The Economic and Financial Crimes Commission (EFCC) Acting Chairman, Ibrahim Magu, on Thursday, said some judges and lawyers were lobbying to be part of election petition tribunals and cases because of money.
He, however, warned them not to allow inducements affect or determine the outcome of petitions.
Magu, in a statement, reminded lawyers, judges, elected public officials and members of the wider society not to use the Election Petition Tribunals as conduits for siphoning public funds.
He said: “The EFCC has the statutory powers to monitor, track, investigate, arrest and prosecute such and other offences.
“The guiding principle of the EFCC on this matter is simple and straightforward: the right of choice of Nigerian voters is sacrosanct, and justice is not for sale.
“The principal actors at the Tribunals comprising petitioners, defendants, lawyers and judges have greater roles to play in this than the rest of us.
“The EFCC wants to strongly state that the rights of Nigerian voters to freely choose their leaders are sacrosanct and that their choice should not be thwarted on the altar of corrupt material inducement by anyone.
“As a law enforcement agency, our first duty is to advice all parties in the electoral process to abide by all rules and regulations of the electioneering process.
“This advice is necessary, because, following the conclusion of the elections held last week; the battleground is now shifting to the courtrooms for election litigations.
“This will be more so when the Gubernatorial and State Assembly Elections are held this weekend.
“In anticipation of the flood of petitions that may be received at the end of the elections, the Acting Chief Justice of Nigeria, Justice Ibrahim Muhammad, has already sworn in the members of the Election Petition Tribunals on 26th January 2019.
“As the Tribunal members get set to begin handling complaints from aggrieved parties and contestants, millions of Nigerians are placing high expectations on its just and fair outcome.
“Hence, the EFCC has the responsibility of reminding all those that may be involved in the litigations that the courts are temples of justice where only the facts of the case(s) should determine the outcome.
“Deploying monetary and other non-monetary externalities will be a fruitless and harmful exercise that must be avoided by all means.
“Beside contestants, the attention of members of the Bar and Bench, and other stake holders, is hereby drawn to the dangers and perfidy of allowing the corrupting influence of money and other inducements to influence the process and determine the outcome.
“This is necessary, because, many Judges wrongly see Election Tribunals and Appeal Panels as potential gold mines, desperately lobbied and continue to lobby, to be included as members.
“Some ‘smart’ judges lobby and salivate to be posted to states, criminally conceived as the juiciest gold mines.
“This uncontrolled and suicidal temptation of acquiring undue riches overnight is already enticing and trapping a certain number of lawyers and Judges with possible prosecution and certain professional ruin.
“Therefore, all lawyers, judges, state governors, top government officials, politically-aligned businessmen and other stakeholders should be wary of this undesirable and ignominious fate.
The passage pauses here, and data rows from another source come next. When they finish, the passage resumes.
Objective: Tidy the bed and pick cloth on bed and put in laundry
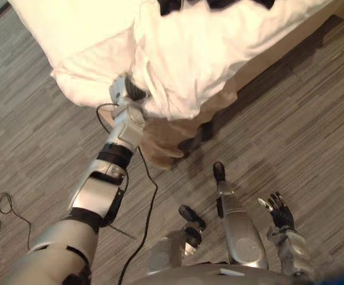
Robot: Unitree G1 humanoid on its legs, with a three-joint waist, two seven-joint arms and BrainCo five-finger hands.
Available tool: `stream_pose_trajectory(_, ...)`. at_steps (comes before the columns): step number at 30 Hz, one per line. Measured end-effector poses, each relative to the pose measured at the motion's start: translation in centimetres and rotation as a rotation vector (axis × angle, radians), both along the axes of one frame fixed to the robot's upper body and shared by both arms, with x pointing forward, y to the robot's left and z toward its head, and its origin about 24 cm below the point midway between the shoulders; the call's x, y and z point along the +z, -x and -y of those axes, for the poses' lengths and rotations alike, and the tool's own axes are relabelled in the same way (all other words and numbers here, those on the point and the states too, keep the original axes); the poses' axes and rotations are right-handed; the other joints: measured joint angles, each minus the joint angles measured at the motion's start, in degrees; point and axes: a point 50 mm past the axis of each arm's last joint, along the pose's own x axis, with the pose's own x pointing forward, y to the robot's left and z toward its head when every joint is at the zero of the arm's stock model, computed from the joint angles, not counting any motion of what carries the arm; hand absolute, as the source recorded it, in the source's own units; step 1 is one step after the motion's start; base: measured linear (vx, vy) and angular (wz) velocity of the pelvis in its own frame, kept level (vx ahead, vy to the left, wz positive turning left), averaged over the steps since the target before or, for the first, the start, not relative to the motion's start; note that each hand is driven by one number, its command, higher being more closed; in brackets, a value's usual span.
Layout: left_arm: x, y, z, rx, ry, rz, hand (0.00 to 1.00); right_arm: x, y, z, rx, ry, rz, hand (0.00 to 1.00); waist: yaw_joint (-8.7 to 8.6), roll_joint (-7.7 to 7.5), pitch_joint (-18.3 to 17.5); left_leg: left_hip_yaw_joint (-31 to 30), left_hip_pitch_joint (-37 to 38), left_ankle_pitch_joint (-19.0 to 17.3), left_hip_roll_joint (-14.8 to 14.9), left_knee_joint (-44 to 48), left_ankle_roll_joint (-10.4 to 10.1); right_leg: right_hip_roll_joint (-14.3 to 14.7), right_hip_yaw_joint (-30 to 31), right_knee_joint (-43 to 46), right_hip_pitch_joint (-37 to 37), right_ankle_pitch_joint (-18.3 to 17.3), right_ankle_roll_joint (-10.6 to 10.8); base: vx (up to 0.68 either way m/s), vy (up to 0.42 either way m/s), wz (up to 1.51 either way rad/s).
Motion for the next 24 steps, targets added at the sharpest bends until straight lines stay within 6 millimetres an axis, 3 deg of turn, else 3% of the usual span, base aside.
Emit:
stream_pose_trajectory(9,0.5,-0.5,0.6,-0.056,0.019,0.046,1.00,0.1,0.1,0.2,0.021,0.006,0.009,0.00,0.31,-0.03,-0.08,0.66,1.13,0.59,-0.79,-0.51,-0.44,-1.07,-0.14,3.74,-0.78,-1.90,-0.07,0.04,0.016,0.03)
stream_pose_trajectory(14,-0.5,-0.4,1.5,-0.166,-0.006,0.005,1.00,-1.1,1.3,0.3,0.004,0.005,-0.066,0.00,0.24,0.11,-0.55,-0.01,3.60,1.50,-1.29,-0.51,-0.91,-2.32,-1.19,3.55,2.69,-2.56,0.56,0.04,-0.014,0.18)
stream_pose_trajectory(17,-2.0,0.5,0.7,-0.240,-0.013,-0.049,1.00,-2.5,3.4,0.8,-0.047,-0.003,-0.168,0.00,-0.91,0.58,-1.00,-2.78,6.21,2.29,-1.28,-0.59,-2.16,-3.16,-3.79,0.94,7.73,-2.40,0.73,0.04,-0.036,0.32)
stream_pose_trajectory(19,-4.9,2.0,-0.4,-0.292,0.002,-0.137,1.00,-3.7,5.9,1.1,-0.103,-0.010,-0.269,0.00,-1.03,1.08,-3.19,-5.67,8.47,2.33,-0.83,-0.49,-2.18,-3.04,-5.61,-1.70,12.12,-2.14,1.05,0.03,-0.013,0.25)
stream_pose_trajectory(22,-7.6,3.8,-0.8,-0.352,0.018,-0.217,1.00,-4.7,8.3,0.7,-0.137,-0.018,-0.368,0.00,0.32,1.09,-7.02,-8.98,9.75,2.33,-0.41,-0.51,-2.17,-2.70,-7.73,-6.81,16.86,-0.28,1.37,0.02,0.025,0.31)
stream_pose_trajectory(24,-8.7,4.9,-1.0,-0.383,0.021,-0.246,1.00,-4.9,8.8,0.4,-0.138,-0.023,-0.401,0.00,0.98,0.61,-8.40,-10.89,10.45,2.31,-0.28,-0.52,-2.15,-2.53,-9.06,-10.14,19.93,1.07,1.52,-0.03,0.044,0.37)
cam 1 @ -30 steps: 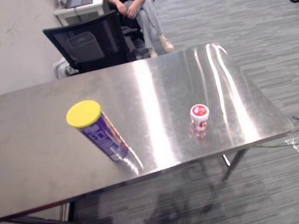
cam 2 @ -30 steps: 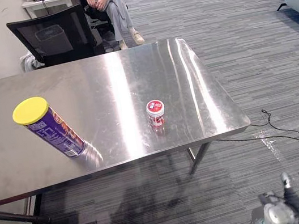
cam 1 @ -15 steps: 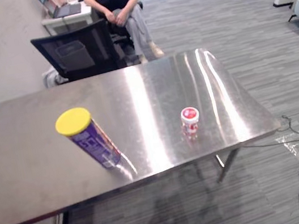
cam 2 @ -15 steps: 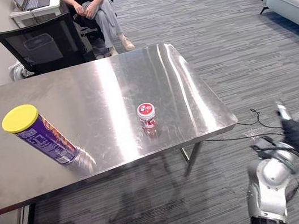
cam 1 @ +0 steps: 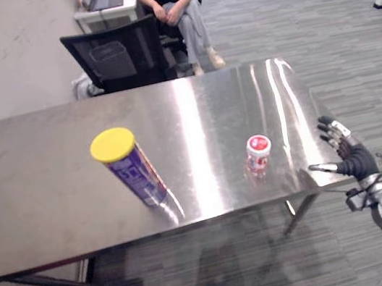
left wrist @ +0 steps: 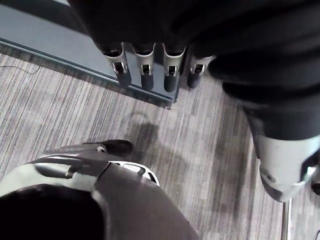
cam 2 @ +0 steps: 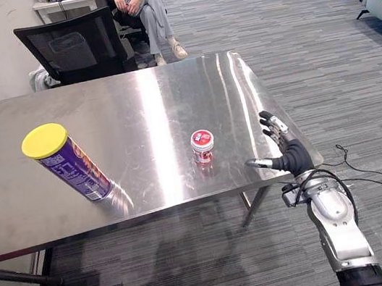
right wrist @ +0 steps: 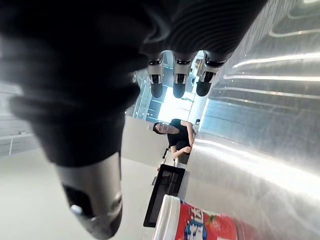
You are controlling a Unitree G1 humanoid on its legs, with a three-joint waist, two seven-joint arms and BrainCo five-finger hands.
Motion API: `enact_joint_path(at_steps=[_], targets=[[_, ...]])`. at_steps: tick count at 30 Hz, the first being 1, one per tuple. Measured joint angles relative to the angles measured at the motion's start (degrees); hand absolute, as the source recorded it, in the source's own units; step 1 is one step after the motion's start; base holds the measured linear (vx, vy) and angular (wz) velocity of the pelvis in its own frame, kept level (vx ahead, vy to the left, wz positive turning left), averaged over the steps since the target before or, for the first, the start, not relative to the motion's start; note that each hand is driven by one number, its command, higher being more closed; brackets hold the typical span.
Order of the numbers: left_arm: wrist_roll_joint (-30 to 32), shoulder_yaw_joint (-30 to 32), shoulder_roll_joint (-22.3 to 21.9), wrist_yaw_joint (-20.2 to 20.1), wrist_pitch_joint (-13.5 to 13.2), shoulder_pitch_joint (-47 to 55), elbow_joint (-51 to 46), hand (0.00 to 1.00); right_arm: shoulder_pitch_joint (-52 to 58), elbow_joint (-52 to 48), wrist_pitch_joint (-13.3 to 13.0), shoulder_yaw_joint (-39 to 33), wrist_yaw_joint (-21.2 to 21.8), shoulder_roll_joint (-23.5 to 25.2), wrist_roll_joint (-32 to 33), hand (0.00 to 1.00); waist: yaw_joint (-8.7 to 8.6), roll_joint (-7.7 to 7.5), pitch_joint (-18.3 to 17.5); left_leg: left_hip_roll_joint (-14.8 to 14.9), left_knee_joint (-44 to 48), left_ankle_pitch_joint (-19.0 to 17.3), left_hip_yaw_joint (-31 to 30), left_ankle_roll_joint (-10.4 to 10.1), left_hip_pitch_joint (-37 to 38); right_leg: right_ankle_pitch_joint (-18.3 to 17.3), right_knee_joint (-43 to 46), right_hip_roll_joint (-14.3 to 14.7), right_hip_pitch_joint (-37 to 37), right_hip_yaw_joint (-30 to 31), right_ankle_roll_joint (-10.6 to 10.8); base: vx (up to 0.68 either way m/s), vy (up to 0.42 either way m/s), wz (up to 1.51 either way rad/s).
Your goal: Put the gum and the chips on the shelf.
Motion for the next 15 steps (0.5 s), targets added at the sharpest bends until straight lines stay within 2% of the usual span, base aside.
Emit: enact_joint_path(at_steps=[11, 15], targets=[[0.0, -0.4, 0.0, -0.6, -0.6, 0.0, 1.3, 0.0, -3.8, 2.0, 0.3, 3.1, -2.2, -1.5, 1.8, 0.0, 0.12, 0.07, 2.0, -0.8, 0.0, 0.6, -2.2, 0.8, -0.9, 0.1, 0.2, -0.7, 0.2, -1.8, 0.1, -0.01, 0.009, 0.08], [-0.1, -0.4, 0.0, -0.5, -1.1, -0.1, 1.5, 0.0, -7.8, 5.8, 0.6, 5.0, -2.5, -1.5, 2.1, 0.0, 0.42, 0.07, 3.0, -0.9, 0.0, 0.7, -2.3, 0.8, -1.0, 0.1, 0.2, -0.7, 0.2, -2.0, 0.2, 0.0, 0.001, 0.02]])
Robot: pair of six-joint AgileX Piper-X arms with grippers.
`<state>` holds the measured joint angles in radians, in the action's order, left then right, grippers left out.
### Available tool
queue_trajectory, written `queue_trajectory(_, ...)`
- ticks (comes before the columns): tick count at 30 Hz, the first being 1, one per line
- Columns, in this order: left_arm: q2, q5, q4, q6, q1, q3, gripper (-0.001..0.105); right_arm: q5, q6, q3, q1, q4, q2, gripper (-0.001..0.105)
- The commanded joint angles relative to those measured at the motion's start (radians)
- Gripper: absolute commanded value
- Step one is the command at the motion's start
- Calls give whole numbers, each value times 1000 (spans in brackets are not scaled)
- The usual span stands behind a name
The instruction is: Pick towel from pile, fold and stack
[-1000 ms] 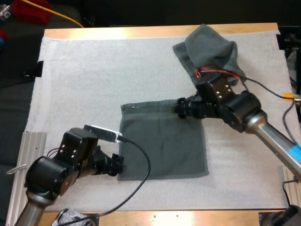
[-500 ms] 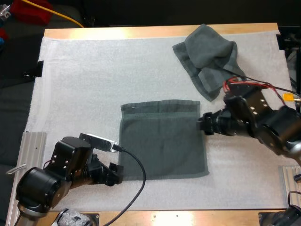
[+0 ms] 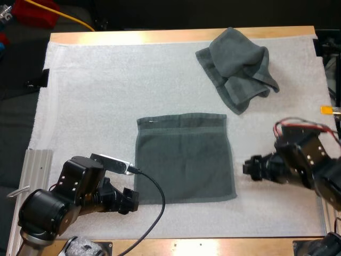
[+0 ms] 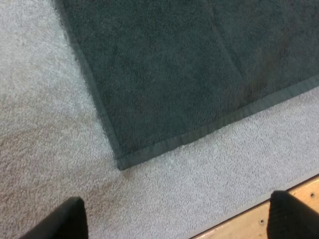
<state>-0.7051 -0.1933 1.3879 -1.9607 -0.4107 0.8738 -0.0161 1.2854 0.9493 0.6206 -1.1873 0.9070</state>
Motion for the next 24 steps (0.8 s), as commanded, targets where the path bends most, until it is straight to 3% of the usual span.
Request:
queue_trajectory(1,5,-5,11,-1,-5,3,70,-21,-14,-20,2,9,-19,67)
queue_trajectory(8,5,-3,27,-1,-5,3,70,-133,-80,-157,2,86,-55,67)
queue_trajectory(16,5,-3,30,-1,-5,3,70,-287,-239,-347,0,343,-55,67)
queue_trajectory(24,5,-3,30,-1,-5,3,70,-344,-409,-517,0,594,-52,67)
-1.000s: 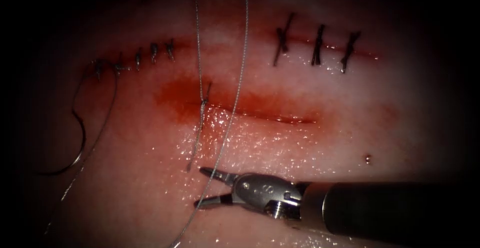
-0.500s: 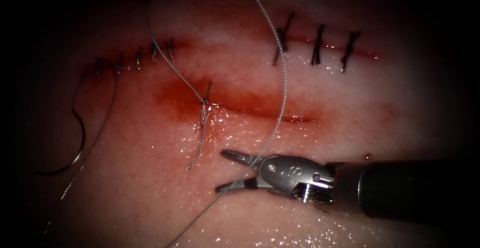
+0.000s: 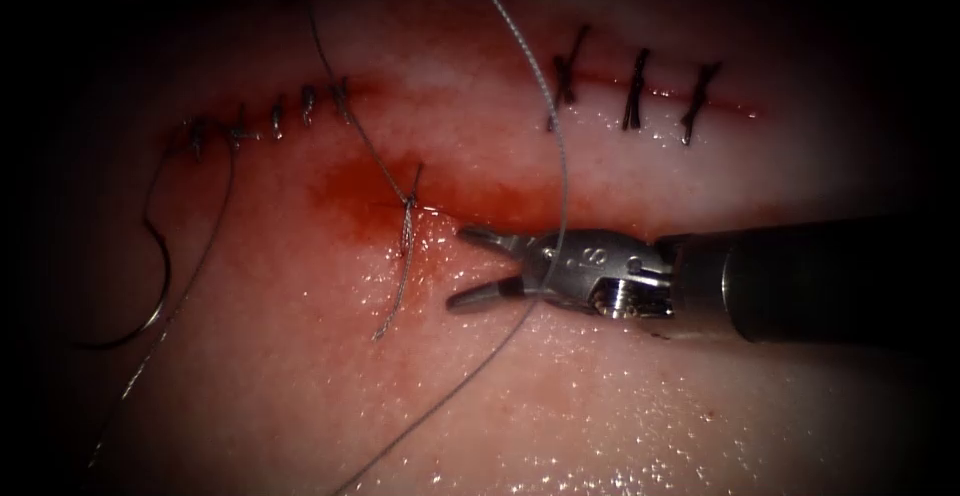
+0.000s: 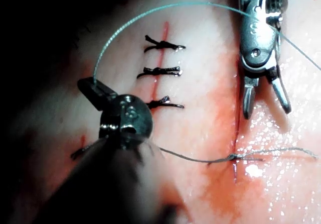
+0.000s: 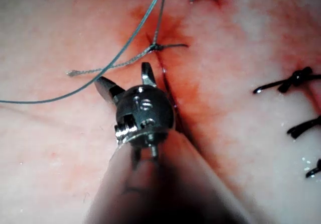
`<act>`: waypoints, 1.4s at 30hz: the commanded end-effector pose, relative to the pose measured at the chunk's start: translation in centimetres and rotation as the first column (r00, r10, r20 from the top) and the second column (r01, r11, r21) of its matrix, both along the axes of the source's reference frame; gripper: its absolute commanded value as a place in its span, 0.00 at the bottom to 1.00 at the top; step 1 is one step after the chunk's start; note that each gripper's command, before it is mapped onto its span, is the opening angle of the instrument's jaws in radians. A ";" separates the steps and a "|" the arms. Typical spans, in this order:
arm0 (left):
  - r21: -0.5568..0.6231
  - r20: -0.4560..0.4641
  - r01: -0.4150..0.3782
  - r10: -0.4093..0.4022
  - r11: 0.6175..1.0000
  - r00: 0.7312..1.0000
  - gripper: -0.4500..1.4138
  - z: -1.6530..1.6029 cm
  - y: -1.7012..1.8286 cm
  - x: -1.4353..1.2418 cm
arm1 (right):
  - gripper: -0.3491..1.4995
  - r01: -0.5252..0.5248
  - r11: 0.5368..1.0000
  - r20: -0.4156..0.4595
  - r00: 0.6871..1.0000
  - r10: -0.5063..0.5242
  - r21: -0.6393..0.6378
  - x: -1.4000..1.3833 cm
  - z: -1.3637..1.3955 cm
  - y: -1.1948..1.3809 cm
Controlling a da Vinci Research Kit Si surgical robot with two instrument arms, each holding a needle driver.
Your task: Wound Closure
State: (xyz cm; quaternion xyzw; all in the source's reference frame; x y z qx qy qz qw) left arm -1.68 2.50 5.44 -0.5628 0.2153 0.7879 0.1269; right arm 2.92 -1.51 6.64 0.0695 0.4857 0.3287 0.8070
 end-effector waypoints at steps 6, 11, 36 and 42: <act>0.051 0.100 -0.055 0.049 0.997 0.994 0.00 -0.19 -0.10 -0.08 | 0.97 -0.011 1.000 -0.045 0.999 0.011 -0.019 0.23 0.21 0.24; 0.066 0.142 -0.082 0.072 0.994 0.987 0.00 -0.29 -0.15 -0.06 | 0.97 -0.013 1.000 -0.079 0.997 0.012 -0.023 0.30 0.27 0.32; 0.060 0.142 -0.088 0.079 0.994 0.987 0.00 -0.31 -0.27 -0.12 | 0.91 -0.054 0.998 -0.186 0.981 0.057 0.023 0.70 0.63 0.52; 0.060 0.144 -0.089 0.079 0.994 0.986 0.00 -0.32 -0.27 -0.13 | 0.91 -0.049 0.999 -0.189 0.981 0.053 0.023 0.81 0.65 0.51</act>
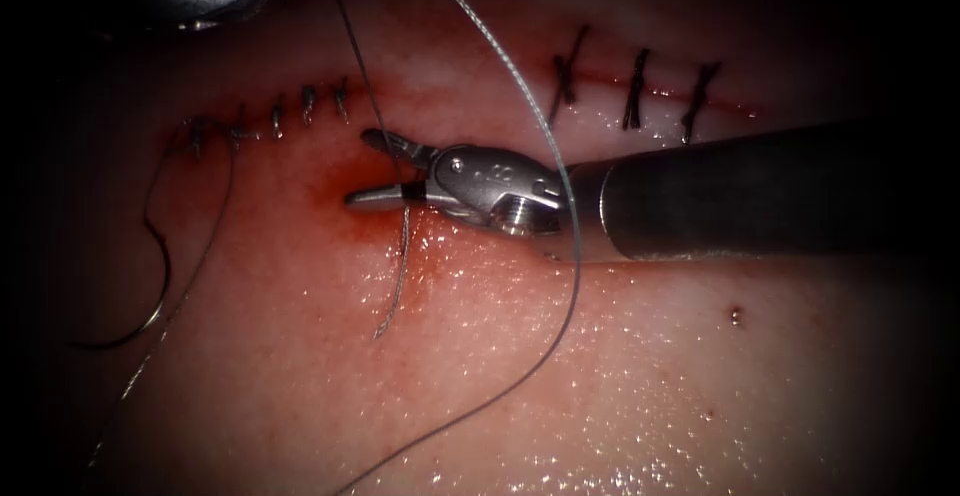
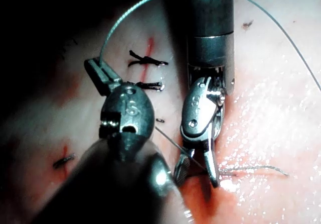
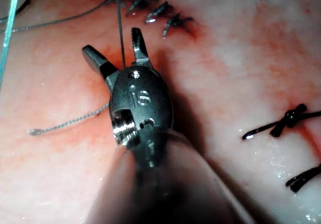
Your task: Wound Closure
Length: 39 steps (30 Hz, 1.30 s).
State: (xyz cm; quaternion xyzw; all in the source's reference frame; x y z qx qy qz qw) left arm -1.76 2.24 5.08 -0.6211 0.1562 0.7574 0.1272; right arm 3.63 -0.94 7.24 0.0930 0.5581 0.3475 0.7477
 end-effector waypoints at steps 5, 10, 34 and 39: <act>-0.001 0.004 -0.002 0.002 1.000 1.000 0.00 0.03 -0.05 -0.08 | 0.90 0.024 1.000 -0.013 1.000 -0.024 -0.007 0.23 0.12 -0.08; -0.001 0.004 -0.002 0.002 1.000 1.000 0.00 -0.01 -0.09 -0.10 | 0.84 0.025 1.000 -0.011 1.000 -0.025 -0.012 0.29 0.14 -0.10; -0.026 0.057 -0.084 0.085 0.996 0.995 0.00 -0.55 -0.83 -0.45 | 0.90 -0.013 0.991 0.037 0.999 0.018 -0.131 -0.54 -0.19 0.33; -0.072 0.122 -0.158 0.166 0.985 0.979 0.00 -0.81 -1.27 -0.74 | 0.92 -0.016 0.989 0.074 0.997 0.027 -0.148 -1.11 -0.30 0.55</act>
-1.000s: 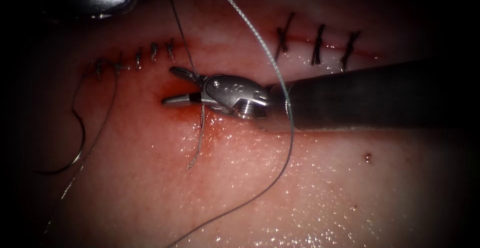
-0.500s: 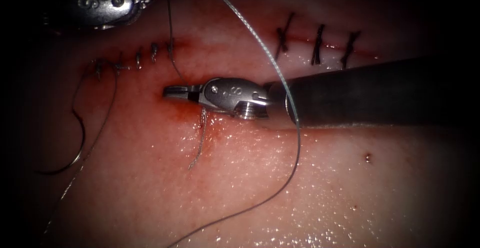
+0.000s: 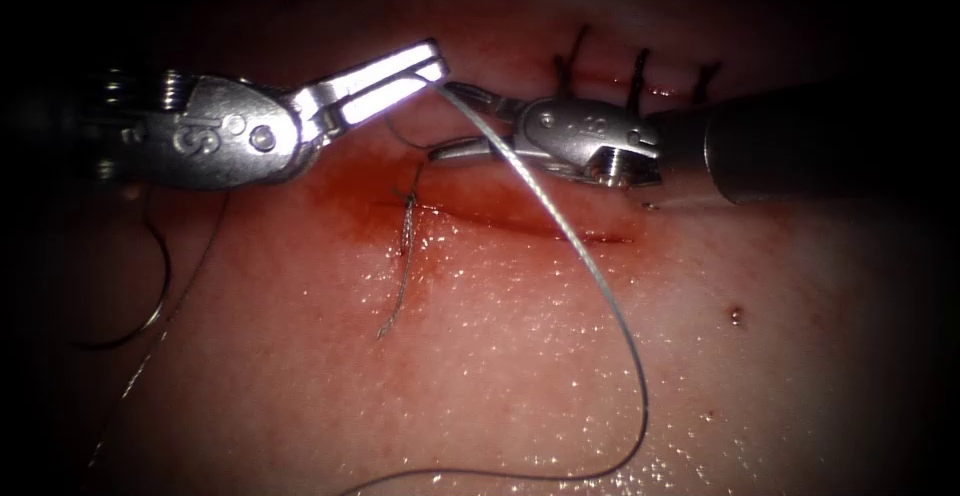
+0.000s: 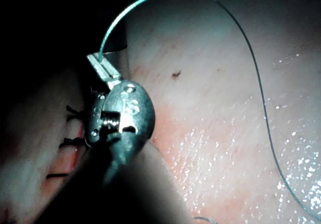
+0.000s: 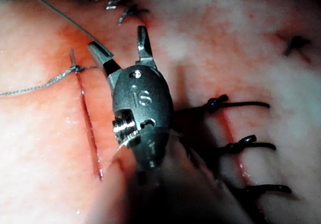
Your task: Wound Closure
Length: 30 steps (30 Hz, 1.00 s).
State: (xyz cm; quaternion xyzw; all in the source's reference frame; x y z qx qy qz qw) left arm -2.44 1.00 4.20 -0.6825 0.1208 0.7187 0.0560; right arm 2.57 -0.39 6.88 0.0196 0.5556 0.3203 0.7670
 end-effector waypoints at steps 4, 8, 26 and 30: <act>-0.025 0.016 -0.044 0.044 0.999 0.999 0.00 0.00 -0.30 -0.32 | 0.92 0.004 1.000 0.023 1.000 -0.004 -0.006 -0.28 0.01 0.07; -0.063 0.027 -0.077 0.079 0.995 0.997 0.00 -0.01 -0.61 -0.68 | 0.92 -0.001 1.000 0.044 0.999 0.001 -0.013 -0.52 -0.06 0.16; -0.131 0.022 -0.331 0.337 0.935 0.941 0.69 0.82 -1.80 -2.47 | 0.90 0.031 0.999 0.030 0.999 -0.030 -0.008 -0.59 -0.15 0.25; 0.008 0.040 -0.278 0.278 0.960 0.960 0.97 0.73 -1.78 -2.43 | 0.90 0.040 0.999 0.028 0.999 -0.040 -0.008 -0.53 -0.12 0.22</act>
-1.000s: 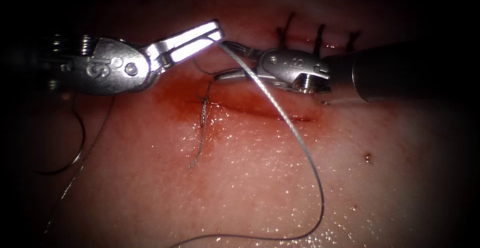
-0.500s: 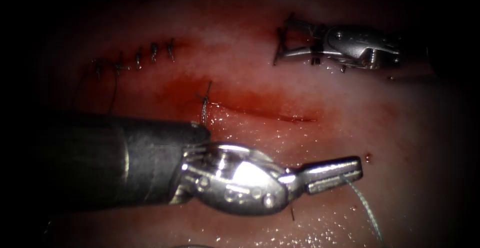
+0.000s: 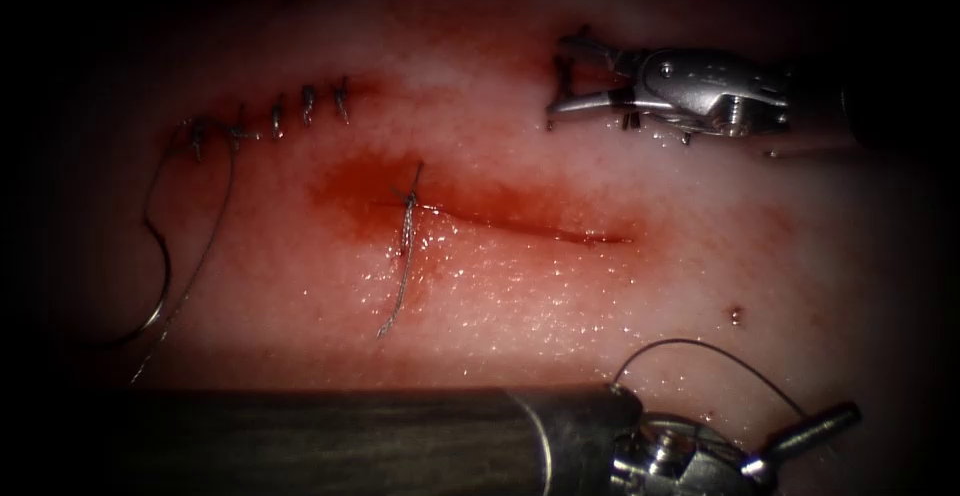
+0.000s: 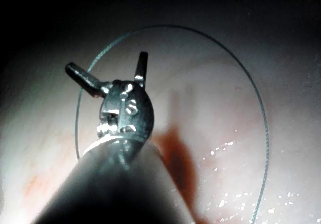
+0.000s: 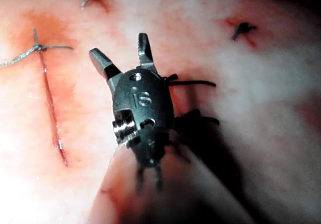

“The Tribunals should be allowed to operate in accordance with due process, devoid of using illicit monies and means to negatively influence the course of justice.
“The EFCC possesses ample information on how the perversion of justice with ill-gotten money is initiated, organised and executed by individuals and groups within the political, bureaucratic and judicial systems of the nation.
“The EFCC also possesses information on how the beneficiaries of corrupt monies receive, hide, transfer and invest the loot at home and abroad in order to conceal their true source.
“We want to make it clear that, in this day and age of the information technology, international legal instruments and Mutual Legal Assistance between countries across the globe, there is no hiding place for corruption and money laundering no matter how witty or crafty the perpetrators may be.”
Magu cited an example of a money laundering case that arose from a previous election.
“After the 2015 elections, a gubernatorial candidate from one of the South-South states hired the services of a lawyer (SAN) to file a petition at the Election Tribunal over the outcome of the election.
“When he was eventually sworn into office, he paid an astronomical and heart-wrenching N1.4 billion to the lawyer from the coffers of the state for ‘services’ rendered before he became governor.
“The EFCC was following the money trail and discovered that a large part of the sum was diverted and shared between several accomplices, all of whom are now standing trial at the Federal High Court for violating the provisions of the Money Laundering Act 2011.
“I conclude by recalling what Chief Robert Clarke, SAN, said recently on the centrality of the judiciary and corruption to our nation’s quest for survival.
“He said: ‘Corruption has eaten deep everywhere in Nigeria, and if corruption creeps into the judiciary that is the end of the nation.’ This is a warning we must all take very seriously,” Magu said.